Für die Universität der Bundeswehr ist 2023 nicht nur ein Jubiläumsjahr, sie feiert ihr 50-jähriges Bestehen auch mit einer neuen Chefin. Im Januar übernimmt Eva-Maria Kern die Leitung der Uni von Merith Niehuss, die nach 17 Jahren als Präsidentin in den Ruhestand geht. Dass mit der 52-jährigen Österreicherin nun weiterhin eine Frau an der Spitze der Hochschule in Neubiberg steht, ist mit Blick auf andere Universitäten in Deutschland eher ungewöhnlich. Kern ist bei ihrem Amtsantritt vor einem Jahr allerdings keine Unbekannte an der Bildungseinrichtung im Landkreis München. Die gebürtige Salzburgerin lehrt dort bereits seit 2007 als Professorin für Wissensmanagement und Geschäftsprozessgestaltung an der Fakultät für Wirtschafts- und Organisationswissenschaften. Seit Anfang 2019 ist sie zudem Vizepräsidentin für Forschung und wissenschaftlichen Nachwuchs und nachhaltige Entwicklung. Als sie die Leitung der Bundeswehr-Uni übernimmt, betont sie, dass es ihr Ziel sei, die Universität in der wissenschaftlichen Welt und der Gesellschaft noch stärker sichtbar zu machen.

Carlo Masala, Professor an der Universität der Bundeswehr in Neubiberg, ist ein streitbarer Welterklärer. (Foto: Claus Schunk)

Für viele ist die Universität der Bundeswehr in Neubiberg ein in sich geschlossener Kosmos, eine fremde Welt, der allzu oft und fälschlicherweise ein rein militärischer Charakter zugeschrieben wird. Doch die im Jahr 1973 gegründete Hochschule ist viel mehr. Und sie kann sogar Heimat sein - selbst für einen Zivilisten. Carlo Masala, Professor für internationale Politik, lehrt seit 2007 an der Fakultät für Staats- und Sozialwissenschaften an der Bundeswehruniversität - und die neue Präsidentin der Uni wird nicht müde, auf das Renommee hinzuweisen, das Experten wie Masala der Einrichtung verleihen.
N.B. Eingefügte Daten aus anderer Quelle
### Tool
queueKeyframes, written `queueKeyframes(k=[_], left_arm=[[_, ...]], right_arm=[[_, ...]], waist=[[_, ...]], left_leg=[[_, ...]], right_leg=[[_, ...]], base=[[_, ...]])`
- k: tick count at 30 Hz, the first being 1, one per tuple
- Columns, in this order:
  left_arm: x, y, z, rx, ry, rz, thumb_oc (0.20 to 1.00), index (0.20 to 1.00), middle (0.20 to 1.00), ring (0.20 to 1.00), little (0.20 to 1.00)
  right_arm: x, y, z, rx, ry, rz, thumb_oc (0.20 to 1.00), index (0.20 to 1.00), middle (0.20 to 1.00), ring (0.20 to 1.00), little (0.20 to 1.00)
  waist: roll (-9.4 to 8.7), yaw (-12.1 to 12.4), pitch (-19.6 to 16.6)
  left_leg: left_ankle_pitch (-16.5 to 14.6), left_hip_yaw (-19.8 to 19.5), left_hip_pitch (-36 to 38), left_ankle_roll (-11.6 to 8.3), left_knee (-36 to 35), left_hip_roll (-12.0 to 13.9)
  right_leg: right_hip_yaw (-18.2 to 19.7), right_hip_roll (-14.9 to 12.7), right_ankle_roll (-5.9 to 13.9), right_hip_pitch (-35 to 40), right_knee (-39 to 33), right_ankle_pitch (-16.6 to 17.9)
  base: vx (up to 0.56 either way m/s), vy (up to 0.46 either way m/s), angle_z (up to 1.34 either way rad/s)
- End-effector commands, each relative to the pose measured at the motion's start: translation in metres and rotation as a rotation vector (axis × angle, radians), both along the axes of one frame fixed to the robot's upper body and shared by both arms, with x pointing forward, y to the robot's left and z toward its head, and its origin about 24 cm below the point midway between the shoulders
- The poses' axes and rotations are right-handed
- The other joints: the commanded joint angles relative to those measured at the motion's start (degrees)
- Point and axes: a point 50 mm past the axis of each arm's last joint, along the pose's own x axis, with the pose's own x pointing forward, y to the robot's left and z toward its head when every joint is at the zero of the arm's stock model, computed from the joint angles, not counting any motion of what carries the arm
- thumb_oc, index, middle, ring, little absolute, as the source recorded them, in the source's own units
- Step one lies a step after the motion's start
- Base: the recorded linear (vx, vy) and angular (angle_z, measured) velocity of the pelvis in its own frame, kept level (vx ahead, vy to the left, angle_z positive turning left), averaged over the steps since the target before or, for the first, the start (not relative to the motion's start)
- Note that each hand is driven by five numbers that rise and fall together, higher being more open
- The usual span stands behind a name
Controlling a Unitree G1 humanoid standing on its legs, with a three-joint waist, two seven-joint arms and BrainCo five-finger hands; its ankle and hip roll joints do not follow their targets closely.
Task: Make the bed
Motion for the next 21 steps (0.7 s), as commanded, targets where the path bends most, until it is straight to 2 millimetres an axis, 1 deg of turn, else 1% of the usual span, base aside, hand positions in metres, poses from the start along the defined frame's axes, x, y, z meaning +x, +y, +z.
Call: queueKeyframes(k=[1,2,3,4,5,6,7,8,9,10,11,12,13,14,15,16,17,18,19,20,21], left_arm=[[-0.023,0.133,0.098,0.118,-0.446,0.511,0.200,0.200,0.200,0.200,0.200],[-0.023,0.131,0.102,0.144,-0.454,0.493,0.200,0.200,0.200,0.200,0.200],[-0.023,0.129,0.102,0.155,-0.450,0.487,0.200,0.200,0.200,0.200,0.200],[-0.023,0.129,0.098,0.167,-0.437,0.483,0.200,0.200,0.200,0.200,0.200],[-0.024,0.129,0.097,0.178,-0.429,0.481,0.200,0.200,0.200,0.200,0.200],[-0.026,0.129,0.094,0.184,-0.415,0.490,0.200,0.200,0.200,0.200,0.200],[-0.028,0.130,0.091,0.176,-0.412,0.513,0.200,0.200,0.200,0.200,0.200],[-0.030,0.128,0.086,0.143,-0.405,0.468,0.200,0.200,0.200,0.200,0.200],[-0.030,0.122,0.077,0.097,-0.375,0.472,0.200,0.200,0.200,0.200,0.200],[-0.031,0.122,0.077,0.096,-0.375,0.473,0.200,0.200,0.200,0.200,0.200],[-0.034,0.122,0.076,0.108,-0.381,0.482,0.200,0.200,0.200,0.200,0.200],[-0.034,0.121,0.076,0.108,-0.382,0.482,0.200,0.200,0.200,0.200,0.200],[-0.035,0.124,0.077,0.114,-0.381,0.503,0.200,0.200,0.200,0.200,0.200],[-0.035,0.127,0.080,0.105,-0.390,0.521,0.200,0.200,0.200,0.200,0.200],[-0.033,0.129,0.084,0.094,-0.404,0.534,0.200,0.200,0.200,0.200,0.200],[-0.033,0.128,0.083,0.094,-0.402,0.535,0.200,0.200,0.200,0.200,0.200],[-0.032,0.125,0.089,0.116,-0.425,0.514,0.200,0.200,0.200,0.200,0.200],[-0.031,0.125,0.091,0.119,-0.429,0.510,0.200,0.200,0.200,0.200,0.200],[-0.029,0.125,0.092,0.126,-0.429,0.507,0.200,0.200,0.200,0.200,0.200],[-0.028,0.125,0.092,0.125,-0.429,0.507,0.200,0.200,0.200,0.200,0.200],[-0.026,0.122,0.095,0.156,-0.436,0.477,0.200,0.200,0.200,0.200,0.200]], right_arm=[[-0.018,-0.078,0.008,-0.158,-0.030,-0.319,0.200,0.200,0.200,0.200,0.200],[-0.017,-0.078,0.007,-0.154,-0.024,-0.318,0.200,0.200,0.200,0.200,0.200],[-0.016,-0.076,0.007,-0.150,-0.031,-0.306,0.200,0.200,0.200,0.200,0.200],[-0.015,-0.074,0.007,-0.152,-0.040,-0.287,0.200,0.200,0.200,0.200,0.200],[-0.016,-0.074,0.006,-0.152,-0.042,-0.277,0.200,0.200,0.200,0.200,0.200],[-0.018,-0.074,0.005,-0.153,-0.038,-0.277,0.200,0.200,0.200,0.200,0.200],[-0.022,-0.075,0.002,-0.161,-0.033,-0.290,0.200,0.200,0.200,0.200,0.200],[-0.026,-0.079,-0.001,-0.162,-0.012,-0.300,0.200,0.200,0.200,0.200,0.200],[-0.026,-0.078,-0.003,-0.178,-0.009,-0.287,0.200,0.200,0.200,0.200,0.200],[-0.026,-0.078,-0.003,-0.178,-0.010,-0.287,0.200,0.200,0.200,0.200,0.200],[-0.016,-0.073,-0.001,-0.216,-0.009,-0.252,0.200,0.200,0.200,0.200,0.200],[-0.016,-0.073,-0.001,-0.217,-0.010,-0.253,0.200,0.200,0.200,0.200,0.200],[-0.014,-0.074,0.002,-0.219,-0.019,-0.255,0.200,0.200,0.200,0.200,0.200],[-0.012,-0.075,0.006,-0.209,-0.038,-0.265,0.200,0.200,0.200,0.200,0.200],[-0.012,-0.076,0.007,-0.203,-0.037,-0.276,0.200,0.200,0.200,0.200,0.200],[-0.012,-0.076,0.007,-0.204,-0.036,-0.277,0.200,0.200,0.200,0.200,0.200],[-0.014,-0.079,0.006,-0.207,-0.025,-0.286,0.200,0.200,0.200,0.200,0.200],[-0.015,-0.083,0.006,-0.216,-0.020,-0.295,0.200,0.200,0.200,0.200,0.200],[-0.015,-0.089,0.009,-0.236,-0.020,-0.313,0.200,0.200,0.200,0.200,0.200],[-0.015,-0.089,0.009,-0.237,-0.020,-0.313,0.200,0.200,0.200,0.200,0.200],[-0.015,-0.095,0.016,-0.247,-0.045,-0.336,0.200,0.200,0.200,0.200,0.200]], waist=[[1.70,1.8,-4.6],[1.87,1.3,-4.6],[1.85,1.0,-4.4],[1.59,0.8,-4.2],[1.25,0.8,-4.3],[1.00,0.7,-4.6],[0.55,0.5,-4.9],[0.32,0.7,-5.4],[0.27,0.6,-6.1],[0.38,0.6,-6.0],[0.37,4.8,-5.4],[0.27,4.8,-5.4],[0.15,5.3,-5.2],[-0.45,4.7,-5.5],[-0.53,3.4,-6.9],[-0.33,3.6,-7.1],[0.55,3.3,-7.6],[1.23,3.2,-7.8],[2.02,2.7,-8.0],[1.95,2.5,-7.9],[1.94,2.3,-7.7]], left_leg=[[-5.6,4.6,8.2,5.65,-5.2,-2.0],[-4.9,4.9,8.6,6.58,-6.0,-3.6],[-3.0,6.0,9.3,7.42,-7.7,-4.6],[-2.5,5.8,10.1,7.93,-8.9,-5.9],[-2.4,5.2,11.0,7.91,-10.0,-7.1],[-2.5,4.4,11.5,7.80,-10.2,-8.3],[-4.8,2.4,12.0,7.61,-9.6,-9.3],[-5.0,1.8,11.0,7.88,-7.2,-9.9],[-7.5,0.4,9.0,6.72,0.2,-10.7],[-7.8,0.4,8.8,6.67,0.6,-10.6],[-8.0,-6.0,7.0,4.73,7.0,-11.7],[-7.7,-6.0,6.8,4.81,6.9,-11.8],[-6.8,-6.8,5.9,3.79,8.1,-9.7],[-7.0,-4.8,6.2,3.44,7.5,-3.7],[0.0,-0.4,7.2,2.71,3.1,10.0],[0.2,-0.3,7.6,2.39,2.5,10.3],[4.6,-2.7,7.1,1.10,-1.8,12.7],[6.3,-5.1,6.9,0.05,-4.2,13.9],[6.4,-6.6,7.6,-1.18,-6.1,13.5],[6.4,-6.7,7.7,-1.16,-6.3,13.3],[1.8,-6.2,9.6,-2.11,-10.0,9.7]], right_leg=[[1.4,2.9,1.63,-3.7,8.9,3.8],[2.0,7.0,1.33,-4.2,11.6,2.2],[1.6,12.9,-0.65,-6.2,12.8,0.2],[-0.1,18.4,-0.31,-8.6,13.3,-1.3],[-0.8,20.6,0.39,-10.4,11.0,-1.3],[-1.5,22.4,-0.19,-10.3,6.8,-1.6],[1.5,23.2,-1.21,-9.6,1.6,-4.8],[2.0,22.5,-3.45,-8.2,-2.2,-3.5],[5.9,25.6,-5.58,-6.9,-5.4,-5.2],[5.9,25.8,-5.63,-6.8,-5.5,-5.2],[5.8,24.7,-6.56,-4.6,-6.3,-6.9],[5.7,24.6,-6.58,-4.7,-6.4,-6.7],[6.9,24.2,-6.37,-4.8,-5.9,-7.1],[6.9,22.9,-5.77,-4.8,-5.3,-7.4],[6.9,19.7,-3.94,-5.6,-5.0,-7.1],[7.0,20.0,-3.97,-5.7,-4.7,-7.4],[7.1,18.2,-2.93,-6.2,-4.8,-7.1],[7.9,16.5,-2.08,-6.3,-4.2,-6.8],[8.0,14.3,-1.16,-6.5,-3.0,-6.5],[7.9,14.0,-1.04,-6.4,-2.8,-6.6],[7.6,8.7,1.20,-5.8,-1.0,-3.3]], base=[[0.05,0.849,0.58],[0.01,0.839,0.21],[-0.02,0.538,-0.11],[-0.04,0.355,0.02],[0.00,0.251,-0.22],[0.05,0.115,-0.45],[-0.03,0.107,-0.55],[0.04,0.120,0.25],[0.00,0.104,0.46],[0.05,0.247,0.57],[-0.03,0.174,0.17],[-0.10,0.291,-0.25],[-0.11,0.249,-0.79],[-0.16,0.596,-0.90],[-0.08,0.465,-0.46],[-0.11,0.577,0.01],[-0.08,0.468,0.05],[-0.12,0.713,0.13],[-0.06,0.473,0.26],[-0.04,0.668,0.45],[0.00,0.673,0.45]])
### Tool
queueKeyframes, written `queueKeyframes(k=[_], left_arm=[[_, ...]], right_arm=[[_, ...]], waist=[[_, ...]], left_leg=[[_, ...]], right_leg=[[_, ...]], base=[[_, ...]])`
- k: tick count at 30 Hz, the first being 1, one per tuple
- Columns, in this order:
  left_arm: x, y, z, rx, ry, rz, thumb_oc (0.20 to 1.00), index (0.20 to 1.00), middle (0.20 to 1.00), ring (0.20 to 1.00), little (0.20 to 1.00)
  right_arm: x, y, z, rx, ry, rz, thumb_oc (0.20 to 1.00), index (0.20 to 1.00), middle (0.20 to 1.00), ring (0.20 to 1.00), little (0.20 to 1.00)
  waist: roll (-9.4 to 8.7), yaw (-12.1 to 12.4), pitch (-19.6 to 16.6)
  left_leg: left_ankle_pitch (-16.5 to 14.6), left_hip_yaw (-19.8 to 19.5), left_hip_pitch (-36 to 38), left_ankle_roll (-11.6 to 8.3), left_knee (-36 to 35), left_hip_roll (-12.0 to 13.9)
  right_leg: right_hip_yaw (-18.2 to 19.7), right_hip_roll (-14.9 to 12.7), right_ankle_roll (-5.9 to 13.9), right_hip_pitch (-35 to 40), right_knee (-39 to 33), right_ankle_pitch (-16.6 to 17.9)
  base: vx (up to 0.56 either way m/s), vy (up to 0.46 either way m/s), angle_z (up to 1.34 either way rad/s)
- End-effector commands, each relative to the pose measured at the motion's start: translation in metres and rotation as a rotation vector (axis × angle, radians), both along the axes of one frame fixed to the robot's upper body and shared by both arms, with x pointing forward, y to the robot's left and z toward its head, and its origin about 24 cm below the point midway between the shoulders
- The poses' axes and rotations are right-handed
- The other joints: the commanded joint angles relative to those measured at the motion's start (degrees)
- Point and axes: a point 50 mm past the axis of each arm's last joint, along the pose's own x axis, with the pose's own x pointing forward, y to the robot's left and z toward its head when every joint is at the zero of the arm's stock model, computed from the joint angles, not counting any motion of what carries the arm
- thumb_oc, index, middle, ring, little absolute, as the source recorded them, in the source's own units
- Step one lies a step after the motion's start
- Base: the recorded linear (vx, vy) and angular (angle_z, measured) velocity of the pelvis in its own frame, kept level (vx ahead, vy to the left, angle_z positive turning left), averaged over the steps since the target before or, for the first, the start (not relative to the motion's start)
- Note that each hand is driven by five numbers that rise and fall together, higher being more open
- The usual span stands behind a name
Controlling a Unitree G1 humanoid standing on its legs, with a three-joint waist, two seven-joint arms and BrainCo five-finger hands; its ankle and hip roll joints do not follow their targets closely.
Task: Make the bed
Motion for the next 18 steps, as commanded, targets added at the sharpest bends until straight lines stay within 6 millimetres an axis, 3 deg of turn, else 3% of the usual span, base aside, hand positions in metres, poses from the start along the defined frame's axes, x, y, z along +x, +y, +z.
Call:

Masala, der in Leipzig lebt, begegnet seinen Studierenden auf Augenhöhe, sucht das Gespräch und vor allem den Diskurs. Auf der Plattform X, vormals Twitter, agiert der Lehrende aber auch anders. Mehr als 160 000 Follower hat er mittlerweile und geht auf X nahezu keinem Streit aus dem Weg. Standhaft vertritt er dabei etwa seine klare Haltung zu Waffenlieferungen an die Ukraine, verurteilt den russischen Angriffskrieg, nimmt auch immer wieder eine klare Position zu den Themen Rassismus und Diskriminierung ein. Auch aus der Welt der Talkshows ist der Welterklärer Masala nicht mehr wegzudenken. Und diese Klarheit erleben auch immer wieder Menschen bei Veranstaltungen im Landkreis München, auch in seinem Kosmos in der Universität der Bundeswehr.

Der Preisträger

Ferenc Krausz, Direktor am Max-Planck-Institut, erhält aus Händen von Schwedens König Carl Gustaf (rechts) in Stockholm den Nobelpreis für Physik. (Foto: Claudio Bresciani/dpa)

Wenn bei einem Wissenschaftler überraschend das Telefon klingelt und die Nummer des Anrufers unterdrückt ist, kann es durchaus sein, dass das Nobelpreis-Komitee dran ist. Das klingt zwar eher unwahrscheinlich und doch passiert das Ferenc Krausz, Direktor am Max-Planck-Institut für Quantenoptik in Garching und Professor an der Ludwig-Maximilians-Universität München (LMU), im Oktober genau so. Gemeinsam mit dem Franzosen Pierre Agostini sowie der Französin Anne L'Huillier bekommt er den Nobelpreis für den Bereich Physik zugesprochen. Der gebürtige Ungar Krausz gilt als einer der Begründer der sogenannten Attosekundenphysik. (Eine Attosekunde ist ein Milliardstel einer Milliardstel Sekunde.) Die LMU beschreibt diese Forschung in ihrer Mitteilung so: "Mithilfe dieser ultrakurzen Laserpulse lassen sich beispielsweise die Bewegungen einzelner Elektronen im Mikrokosmos verfolgen und so Erkenntnisse über ihr Verhalten in Atomen, Molekülen und Festkörpern gewinnen." Der Durchbruch dieser Forschung gelang dem heute 61-Jährigen 2001 in einem Kellerlabor in Wien.